EXERCISE REQUIREMENTS =
Lines from the start of the data through the line containing "task: trace the outline of every instance of the cup" must be given again exactly. Leave the others out.

TASK DATA =
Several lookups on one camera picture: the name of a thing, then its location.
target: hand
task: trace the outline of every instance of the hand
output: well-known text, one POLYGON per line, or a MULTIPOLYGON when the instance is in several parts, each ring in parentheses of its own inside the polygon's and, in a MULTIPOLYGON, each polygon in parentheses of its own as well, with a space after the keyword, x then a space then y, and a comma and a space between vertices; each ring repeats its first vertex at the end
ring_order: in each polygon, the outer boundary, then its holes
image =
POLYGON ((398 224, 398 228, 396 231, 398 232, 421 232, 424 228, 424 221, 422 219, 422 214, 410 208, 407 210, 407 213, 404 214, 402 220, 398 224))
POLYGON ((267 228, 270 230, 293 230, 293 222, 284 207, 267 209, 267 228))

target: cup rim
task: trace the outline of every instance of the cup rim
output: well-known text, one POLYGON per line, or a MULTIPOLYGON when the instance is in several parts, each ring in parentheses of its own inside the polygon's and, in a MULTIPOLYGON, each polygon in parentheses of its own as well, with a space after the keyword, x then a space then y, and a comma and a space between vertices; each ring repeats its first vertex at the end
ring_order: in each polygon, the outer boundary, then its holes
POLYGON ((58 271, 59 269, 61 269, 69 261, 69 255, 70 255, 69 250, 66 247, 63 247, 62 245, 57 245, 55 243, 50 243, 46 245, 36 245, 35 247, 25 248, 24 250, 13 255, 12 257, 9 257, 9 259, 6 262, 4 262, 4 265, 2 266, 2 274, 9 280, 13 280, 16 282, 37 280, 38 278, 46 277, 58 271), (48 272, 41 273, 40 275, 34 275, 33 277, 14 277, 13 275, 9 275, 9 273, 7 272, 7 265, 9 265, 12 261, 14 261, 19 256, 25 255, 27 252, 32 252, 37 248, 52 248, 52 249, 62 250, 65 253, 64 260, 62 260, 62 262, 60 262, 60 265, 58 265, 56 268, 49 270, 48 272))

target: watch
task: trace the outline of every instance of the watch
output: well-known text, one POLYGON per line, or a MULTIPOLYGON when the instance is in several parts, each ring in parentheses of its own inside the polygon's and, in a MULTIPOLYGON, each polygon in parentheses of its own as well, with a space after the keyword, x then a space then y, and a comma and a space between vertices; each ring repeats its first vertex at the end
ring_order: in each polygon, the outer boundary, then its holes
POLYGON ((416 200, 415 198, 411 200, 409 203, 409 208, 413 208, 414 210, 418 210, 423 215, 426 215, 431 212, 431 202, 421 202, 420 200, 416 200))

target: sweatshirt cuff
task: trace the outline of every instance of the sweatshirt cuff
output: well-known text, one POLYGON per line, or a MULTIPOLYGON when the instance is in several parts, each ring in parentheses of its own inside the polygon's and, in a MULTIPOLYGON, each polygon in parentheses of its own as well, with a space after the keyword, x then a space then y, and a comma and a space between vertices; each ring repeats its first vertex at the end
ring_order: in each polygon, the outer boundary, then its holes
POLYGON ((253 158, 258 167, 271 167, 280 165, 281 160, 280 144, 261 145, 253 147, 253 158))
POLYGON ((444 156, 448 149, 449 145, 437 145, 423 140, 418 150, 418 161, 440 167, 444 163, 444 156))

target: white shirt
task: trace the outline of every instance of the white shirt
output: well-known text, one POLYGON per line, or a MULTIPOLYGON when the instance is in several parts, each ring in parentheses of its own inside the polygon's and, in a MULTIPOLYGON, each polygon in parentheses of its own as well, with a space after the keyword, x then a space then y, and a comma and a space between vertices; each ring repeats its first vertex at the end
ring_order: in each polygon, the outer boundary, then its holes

RESPONSE TO THIS EXERCISE =
Several lookups on one camera picture: the name of a thing, then its location.
target: hand
task: trace the outline of every instance of the hand
output: well-known text, one POLYGON per line, or a MULTIPOLYGON when the instance is in several parts, each ring in parentheses of its own inside the polygon's and, in a MULTIPOLYGON, each polygon in parentheses of its own as well, with a space after the keyword, x then a space then y, and a comma and a space between vertices; each ring repeats its first vertex at the end
ring_order: in each polygon, the outer boundary, then its holes
image =
POLYGON ((398 224, 398 228, 396 231, 398 232, 421 232, 424 228, 424 221, 422 219, 422 214, 410 208, 407 210, 407 213, 404 214, 402 220, 398 224))
POLYGON ((267 228, 270 230, 293 230, 293 222, 284 207, 267 209, 267 228))

target: cup rim
task: trace the outline of every instance of the cup rim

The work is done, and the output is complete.